TO DO: Take the data below and extract the lines from the one with "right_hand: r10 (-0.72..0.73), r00" to the one with "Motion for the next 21", inclusive, exactly as written.

RECORDS PROVIDED:
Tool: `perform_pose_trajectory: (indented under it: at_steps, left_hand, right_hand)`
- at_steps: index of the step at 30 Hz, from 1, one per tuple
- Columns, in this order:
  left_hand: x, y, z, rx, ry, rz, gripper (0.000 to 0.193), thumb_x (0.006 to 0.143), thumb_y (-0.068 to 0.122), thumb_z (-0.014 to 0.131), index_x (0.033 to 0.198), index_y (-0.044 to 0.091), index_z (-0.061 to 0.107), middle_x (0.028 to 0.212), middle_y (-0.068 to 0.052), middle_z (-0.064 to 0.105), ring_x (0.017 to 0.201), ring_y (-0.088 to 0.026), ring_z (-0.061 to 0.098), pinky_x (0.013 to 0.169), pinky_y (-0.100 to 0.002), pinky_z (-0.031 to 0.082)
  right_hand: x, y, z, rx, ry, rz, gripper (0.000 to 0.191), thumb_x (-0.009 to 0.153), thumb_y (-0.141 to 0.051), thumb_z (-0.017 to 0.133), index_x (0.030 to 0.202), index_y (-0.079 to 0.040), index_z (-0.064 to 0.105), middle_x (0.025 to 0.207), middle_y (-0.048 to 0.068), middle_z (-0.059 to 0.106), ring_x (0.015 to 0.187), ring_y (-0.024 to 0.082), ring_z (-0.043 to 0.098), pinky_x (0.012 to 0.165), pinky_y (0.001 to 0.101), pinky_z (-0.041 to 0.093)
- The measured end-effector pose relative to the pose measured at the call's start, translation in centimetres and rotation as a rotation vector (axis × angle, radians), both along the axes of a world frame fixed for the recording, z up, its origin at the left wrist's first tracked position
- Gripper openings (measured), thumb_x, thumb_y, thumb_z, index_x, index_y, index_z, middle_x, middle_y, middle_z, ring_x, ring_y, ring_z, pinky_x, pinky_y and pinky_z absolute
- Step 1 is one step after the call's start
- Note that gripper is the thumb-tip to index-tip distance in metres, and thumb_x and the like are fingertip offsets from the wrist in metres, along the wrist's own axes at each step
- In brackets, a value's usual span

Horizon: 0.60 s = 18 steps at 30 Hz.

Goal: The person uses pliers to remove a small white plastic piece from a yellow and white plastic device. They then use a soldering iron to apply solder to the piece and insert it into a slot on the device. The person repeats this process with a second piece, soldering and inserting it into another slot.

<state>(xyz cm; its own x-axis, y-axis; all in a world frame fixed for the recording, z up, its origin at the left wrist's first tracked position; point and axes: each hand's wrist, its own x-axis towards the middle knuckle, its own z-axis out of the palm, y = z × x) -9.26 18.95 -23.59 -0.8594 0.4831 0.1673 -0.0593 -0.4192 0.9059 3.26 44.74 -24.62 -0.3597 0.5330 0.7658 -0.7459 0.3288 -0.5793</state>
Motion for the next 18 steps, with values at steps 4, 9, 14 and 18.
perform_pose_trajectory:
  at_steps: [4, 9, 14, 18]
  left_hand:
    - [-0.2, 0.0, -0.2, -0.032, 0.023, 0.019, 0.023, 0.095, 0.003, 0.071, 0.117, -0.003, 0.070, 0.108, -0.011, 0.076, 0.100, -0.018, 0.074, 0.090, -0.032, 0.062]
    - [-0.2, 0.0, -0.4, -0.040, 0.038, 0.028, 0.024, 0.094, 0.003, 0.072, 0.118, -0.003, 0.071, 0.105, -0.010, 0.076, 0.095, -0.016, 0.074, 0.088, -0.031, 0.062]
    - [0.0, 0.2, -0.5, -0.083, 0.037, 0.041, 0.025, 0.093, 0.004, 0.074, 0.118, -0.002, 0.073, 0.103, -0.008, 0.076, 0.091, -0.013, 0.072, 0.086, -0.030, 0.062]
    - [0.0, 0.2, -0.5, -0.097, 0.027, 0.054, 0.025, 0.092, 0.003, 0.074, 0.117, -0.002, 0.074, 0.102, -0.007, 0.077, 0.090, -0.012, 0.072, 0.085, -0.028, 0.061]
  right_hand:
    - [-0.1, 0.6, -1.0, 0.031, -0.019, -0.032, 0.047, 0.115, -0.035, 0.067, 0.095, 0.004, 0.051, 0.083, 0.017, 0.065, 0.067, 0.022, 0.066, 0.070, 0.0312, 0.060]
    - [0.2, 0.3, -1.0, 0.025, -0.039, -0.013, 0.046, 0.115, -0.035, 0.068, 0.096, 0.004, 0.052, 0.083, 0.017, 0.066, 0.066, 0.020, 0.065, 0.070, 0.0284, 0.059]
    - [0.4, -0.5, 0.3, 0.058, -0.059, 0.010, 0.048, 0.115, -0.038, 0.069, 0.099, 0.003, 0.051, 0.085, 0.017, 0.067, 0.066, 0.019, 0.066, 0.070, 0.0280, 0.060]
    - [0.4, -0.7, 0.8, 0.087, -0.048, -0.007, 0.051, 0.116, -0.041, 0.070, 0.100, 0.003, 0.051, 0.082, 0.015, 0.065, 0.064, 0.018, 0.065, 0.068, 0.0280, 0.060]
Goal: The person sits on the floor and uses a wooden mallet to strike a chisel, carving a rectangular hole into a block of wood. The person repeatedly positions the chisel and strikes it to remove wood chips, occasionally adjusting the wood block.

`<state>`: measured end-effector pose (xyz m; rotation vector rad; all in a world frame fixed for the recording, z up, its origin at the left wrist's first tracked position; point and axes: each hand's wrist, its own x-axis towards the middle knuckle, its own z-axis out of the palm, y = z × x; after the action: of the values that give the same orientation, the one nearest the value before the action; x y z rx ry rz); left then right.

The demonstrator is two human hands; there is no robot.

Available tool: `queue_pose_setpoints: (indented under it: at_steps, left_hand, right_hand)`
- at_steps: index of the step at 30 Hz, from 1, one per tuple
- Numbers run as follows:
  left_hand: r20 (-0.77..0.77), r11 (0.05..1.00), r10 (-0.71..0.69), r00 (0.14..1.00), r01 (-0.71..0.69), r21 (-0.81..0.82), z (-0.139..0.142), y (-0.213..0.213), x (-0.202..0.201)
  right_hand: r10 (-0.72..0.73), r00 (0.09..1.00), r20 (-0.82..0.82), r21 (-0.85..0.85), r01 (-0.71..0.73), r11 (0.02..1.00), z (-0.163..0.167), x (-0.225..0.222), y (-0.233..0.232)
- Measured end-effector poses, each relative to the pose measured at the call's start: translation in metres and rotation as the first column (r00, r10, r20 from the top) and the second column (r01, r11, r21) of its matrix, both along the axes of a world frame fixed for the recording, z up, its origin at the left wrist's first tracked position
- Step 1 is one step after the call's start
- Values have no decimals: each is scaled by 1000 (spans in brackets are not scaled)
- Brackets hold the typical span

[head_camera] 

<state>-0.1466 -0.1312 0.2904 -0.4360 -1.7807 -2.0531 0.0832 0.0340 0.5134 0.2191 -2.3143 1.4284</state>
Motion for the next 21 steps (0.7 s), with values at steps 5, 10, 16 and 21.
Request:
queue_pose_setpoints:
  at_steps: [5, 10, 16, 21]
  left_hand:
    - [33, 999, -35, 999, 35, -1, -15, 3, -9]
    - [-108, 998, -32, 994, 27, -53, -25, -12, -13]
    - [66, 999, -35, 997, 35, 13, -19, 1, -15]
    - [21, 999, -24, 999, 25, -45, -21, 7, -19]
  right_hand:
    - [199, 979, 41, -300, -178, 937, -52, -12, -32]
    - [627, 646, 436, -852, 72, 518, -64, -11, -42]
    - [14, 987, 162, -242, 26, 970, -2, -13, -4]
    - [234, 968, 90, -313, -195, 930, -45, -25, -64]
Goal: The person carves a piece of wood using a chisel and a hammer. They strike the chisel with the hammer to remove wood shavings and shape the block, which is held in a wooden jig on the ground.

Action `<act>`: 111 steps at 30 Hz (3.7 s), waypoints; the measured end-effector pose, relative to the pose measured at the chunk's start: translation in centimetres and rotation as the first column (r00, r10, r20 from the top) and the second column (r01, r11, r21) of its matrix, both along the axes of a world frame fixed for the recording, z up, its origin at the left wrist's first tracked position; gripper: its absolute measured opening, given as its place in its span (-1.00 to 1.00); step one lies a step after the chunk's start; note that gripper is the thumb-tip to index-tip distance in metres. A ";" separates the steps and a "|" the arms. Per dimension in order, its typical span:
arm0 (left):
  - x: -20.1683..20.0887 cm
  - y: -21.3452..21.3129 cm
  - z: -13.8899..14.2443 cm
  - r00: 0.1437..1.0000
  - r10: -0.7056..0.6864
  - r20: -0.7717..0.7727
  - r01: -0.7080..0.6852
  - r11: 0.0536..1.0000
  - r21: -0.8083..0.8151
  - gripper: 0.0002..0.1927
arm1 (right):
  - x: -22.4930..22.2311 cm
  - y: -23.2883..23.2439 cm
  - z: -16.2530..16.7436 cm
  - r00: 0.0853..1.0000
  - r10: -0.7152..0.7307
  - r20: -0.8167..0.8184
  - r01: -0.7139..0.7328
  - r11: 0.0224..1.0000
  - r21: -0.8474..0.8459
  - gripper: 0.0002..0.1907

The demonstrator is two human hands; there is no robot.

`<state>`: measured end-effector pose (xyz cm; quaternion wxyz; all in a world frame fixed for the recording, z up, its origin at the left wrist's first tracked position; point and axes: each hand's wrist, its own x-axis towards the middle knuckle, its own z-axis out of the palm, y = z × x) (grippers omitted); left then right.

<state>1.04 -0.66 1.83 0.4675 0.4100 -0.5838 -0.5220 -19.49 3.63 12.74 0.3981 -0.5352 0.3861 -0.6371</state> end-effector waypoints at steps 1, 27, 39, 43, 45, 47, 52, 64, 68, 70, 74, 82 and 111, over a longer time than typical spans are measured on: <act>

OUTPUT FOR THIS EXERCISE:
  right_hand: r10 (-0.72..0.73), r00 (0.09..1.00), r20 (-0.82..0.82), r21 (-0.85..0.85), r01 (-0.71..0.73), r11 (0.02..1.00), z (-0.163..0.167), x (-0.225..0.222), y (-0.233..0.232)
- Measured end-effector poses, each relative to the pose measured at the call's start: translation in metres and rotation as the first column (r00, r10, r20 from the top) and the second column (r01, r11, r21) of its matrix, both along the axes of a world frame fixed for the recording, z up, its origin at the left wrist's first tracked position
- Step 1 is one step after the call's start
- Values have no decimals: each is scaled by 1000 (spans in brackets are not scaled)
- Brackets hold the typical span

[head_camera] 

<state>-0.1466 -0.1312 0.2904 -0.4360 -1.7807 -2.0531 0.0832 0.0340 0.5134 0.2191 -2.3143 1.4284</state>
Motion for the next 21 steps (0.7 s), with values at steps 5, 10, 16 and 21.

There's nothing more to this exercise.